To attain additional insights into V. minor genome evolution, we compared the V. minor protein coding genes to the protein coding genes from 9 plant genomes, including 5 MIA-producing genomes (C. acuminata, C. roseus, G. sempervirens, M. speciosa, and O. pumila). OrthoFinder was used to generate orthogroups (OG, gene families) across these broader plant lineages. In total, 92.2% of genes were assigned to 23,486 OGs across all species (Supplementary Table 6), with a mean OG size of 11.8 proteins.
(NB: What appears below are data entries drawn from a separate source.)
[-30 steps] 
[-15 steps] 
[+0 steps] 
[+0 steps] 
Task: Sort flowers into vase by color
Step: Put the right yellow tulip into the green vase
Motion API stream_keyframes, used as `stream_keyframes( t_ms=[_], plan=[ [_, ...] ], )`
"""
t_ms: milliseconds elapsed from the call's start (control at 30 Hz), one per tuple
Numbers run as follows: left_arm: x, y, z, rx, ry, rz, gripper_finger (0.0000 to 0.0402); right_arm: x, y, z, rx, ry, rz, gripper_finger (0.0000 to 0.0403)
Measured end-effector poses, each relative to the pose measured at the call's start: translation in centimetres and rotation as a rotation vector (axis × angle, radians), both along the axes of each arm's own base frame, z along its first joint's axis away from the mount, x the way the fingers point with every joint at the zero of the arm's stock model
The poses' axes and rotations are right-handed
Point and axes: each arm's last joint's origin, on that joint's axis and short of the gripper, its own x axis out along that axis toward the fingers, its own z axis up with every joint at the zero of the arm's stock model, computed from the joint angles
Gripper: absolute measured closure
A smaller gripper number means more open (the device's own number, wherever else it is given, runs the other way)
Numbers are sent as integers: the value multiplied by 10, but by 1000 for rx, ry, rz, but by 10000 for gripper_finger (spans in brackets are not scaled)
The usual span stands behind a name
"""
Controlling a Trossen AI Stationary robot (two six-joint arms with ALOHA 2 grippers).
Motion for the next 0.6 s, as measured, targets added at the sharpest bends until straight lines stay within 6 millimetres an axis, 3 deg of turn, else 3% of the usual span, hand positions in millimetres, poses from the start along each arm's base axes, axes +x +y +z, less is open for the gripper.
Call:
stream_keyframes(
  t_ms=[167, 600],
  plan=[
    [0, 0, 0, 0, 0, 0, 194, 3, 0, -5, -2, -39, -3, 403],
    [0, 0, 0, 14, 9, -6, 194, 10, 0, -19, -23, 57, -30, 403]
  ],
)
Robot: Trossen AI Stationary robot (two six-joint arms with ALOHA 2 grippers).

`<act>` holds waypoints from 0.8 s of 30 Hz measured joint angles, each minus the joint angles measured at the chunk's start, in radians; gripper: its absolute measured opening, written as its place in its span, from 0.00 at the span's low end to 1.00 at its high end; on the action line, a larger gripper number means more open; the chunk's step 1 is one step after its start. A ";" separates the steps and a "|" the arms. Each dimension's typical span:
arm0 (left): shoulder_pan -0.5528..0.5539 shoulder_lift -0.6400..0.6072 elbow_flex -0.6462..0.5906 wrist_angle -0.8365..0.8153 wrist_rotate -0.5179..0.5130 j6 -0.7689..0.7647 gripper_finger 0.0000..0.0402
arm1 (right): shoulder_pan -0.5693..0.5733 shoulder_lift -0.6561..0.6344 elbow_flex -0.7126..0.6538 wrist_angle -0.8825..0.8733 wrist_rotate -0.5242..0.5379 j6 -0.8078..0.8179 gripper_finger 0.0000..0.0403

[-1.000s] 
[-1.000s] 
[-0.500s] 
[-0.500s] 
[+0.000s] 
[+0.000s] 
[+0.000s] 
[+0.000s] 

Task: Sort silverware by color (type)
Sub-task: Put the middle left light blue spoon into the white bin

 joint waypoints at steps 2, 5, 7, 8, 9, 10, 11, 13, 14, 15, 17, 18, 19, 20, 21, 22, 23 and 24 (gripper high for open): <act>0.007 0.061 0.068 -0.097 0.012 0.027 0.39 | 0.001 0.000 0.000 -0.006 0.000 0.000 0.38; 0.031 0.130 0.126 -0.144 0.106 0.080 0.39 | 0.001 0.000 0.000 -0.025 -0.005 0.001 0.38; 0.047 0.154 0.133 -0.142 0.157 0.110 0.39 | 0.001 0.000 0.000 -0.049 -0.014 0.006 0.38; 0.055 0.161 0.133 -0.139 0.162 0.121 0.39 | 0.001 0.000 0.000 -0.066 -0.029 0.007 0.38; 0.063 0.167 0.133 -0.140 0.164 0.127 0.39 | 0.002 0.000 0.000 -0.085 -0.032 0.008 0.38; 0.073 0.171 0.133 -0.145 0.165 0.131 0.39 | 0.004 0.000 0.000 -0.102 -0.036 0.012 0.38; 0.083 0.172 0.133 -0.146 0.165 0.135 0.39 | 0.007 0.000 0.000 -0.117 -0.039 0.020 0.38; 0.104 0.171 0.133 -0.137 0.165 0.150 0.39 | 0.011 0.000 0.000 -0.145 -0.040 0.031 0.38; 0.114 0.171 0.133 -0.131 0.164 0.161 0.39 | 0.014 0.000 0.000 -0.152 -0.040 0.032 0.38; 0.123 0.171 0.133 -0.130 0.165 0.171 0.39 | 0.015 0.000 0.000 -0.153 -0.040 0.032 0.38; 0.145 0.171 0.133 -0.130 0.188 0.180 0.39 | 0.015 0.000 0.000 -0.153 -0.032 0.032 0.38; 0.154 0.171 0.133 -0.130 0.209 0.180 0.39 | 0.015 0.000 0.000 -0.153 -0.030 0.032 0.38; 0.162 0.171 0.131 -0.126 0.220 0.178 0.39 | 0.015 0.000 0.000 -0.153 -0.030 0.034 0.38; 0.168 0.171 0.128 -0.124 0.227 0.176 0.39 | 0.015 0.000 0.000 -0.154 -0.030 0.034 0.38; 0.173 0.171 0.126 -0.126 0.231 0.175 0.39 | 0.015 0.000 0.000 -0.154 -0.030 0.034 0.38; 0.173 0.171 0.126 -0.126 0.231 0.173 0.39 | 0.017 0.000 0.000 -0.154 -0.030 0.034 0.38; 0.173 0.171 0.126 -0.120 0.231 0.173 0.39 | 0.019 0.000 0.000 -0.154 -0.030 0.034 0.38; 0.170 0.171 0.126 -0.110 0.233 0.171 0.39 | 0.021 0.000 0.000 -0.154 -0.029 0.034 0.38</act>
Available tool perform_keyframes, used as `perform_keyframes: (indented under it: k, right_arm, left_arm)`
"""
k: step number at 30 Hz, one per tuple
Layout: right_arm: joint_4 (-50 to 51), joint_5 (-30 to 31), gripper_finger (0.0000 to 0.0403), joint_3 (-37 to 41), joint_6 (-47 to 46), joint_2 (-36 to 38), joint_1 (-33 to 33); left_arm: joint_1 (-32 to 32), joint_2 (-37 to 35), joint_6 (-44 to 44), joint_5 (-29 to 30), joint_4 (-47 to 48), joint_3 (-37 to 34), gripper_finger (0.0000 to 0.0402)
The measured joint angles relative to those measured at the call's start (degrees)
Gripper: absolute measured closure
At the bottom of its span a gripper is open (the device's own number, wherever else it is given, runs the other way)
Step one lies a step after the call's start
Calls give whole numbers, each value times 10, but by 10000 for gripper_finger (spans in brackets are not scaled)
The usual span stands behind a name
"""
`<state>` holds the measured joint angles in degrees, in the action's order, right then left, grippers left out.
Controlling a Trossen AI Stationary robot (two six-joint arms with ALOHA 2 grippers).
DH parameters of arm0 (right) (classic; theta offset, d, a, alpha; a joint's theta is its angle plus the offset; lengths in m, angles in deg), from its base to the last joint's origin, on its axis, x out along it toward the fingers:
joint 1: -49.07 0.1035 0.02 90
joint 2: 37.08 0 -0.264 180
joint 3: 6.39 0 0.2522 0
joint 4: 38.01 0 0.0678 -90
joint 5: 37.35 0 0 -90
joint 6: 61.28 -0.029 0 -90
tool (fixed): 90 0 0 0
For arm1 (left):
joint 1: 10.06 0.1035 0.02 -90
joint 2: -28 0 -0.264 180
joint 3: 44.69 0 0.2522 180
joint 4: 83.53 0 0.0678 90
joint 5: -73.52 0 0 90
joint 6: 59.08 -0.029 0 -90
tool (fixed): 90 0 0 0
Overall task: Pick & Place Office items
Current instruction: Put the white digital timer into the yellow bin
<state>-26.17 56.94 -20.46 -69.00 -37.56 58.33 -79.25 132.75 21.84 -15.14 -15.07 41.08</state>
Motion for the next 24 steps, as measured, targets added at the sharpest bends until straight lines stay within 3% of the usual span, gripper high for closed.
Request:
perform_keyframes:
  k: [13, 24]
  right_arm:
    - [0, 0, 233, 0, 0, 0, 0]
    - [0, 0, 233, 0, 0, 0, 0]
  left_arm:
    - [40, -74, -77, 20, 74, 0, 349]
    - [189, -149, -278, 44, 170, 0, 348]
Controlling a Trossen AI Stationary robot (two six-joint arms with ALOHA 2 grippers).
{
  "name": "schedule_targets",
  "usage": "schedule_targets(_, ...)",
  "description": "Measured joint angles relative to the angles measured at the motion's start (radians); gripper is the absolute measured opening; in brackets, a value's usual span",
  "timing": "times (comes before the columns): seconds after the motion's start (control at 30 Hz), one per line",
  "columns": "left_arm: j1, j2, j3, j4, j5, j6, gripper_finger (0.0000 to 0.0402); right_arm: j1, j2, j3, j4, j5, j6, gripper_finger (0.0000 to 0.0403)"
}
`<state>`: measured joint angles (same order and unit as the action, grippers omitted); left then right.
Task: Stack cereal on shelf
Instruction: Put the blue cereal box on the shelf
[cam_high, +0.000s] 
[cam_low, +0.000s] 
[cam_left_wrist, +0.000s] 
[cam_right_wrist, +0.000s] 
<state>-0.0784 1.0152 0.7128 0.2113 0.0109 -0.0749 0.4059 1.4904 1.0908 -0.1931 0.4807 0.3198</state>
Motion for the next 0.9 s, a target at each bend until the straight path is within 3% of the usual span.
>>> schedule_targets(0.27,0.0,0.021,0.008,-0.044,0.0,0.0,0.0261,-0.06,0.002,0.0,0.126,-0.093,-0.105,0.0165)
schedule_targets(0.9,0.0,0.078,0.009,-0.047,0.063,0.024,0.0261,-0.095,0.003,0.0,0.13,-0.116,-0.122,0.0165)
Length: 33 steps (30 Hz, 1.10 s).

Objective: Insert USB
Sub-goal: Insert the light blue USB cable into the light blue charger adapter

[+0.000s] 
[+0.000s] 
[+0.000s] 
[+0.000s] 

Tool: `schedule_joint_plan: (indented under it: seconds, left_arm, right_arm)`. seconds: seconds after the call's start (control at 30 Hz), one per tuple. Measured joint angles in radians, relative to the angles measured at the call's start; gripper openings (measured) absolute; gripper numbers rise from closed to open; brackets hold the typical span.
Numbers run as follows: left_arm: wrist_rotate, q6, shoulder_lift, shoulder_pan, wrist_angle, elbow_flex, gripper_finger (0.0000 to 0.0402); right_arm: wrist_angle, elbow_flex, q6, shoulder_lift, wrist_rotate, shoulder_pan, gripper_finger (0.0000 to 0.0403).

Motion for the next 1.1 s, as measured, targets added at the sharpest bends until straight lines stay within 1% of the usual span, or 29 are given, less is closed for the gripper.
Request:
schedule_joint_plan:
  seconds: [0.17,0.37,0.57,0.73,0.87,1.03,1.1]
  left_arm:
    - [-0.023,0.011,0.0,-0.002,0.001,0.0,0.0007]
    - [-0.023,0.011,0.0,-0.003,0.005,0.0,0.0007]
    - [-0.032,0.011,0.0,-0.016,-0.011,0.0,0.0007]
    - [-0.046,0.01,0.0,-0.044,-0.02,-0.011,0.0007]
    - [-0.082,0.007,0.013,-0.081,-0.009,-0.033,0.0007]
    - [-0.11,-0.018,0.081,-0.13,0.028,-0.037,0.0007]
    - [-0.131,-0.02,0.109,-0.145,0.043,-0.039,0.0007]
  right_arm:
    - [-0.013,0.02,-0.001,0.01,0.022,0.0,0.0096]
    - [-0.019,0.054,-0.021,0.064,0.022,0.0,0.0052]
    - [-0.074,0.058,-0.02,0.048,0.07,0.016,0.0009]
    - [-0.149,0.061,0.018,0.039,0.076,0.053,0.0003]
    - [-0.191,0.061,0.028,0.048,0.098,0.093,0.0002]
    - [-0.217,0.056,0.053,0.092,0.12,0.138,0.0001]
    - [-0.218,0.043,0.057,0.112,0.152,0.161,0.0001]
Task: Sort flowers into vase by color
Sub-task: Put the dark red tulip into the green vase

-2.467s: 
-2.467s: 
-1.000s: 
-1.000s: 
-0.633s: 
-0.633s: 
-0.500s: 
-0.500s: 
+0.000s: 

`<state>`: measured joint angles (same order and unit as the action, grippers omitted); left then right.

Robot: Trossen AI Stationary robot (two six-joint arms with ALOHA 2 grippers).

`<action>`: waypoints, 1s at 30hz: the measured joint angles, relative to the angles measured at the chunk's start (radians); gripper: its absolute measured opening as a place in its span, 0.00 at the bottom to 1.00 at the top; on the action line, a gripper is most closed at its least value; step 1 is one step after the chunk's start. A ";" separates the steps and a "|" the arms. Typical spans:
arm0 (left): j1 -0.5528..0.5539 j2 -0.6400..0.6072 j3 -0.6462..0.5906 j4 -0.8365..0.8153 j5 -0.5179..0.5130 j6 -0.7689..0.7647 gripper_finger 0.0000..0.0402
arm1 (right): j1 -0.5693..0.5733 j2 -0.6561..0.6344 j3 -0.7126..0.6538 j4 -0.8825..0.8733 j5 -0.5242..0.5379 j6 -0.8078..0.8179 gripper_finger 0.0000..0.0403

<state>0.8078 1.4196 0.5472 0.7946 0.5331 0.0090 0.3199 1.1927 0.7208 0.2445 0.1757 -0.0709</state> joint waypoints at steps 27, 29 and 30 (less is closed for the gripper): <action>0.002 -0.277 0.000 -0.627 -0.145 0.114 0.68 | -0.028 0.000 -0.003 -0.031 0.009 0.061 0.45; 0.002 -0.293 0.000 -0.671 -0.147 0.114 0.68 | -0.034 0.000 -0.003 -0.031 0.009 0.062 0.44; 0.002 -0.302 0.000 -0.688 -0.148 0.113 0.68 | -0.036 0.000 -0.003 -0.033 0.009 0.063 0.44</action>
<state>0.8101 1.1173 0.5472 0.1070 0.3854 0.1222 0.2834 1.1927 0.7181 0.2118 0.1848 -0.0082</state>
Comparing orthogroups between MIA-producing and non-producing plants may provide interesting insights into which gene families are specifically conserved within the MIA-producing species. A total of 19,764 OGs were shared among the 6 MIA-producing plant proteomes (Supplementary Table 7). Of these, 4,592 OGs were specific to MIA-producers, and 11 OGs were common to all 6 MIA-producing species (Fig. 3a). Such conserved gene sets that are associated with MIA-production can shed light on the evolution and diversification of MIA-metabolism. For example, Gene ontology (GO) enrichment analysis revealed 387 biological processes, 84 cellular components and 154 molecular function GO terms enriched in V. minor genes present in the 19,764 OGs shared among the 6 MIA-producing plants. Among them, 20 are associated with transcription regulation (Supplementary Fig. 3), 75 to stimuli response including ABA, oomycetes, iron starvation, water deprivation, light, and 80 to plant development (including leaf development, vegetative-reproductive transition, cell growth, cell and nuclei division, PCD, secondary shoot development, and secondary cell wall development, autophagy). The V. minor genes present in the increased 4,592 OGs MIA-specific OGs (Fig. 3a) were found to be mainly implicated in biological processes associated with plant development (including endosperm development, endocytosis, petal formation, and seed germination: GO:0048451, GO:0090392, GO:2000014, GO:0090628, GO:0009554, GO:0010030, GO:0010082, GO:1902185, GO:2000011, GO:0048544, GO:0048281, GO:0010444, GO:0016242, GO:0009793, GO:1904159, GO:2000036, GO:0048765, GO:0001736, GO:2000122, Fig. 3b), transcription regulation (GO:0045943, GO:0040029, GO:0034243, Fig. 3c), transport (GO:0006863, GO:0015798, Fig. 3d), and most interestingly alkaloid metabolism (GO:0009820, GO:0009821, GO:0035834, GO:0009709, Fig. 3e).

Fig. 3.

Fig. 3.

Comparative genomic analysis of V. minor with 9 additional plant species. a) The 4,592 orthogroups that are specific to the MIA-producing species; V. minor, C. acuminata, C. roseus, G. sempervirens, M. speciosa, and O. pumila. Numbers above bars correspond to the number of orthogroups present in each species which is represented by black-filled circles below the bars. The total number of orthogroups in each species is represented by the bars on the left axis. b–e) Enriched biological processes associated with plant development (19 GO terms, b), alkaloid metabolism (4 GO terms, c), transcription regulation (3 GO terms, d), and transport (2 GO terms, e). Number of genes in each GO term can be read on the x-axis. Circle size represents the number of significant genes in each GO term while its fill color highlights GO term significance level (Fisher’s exact test).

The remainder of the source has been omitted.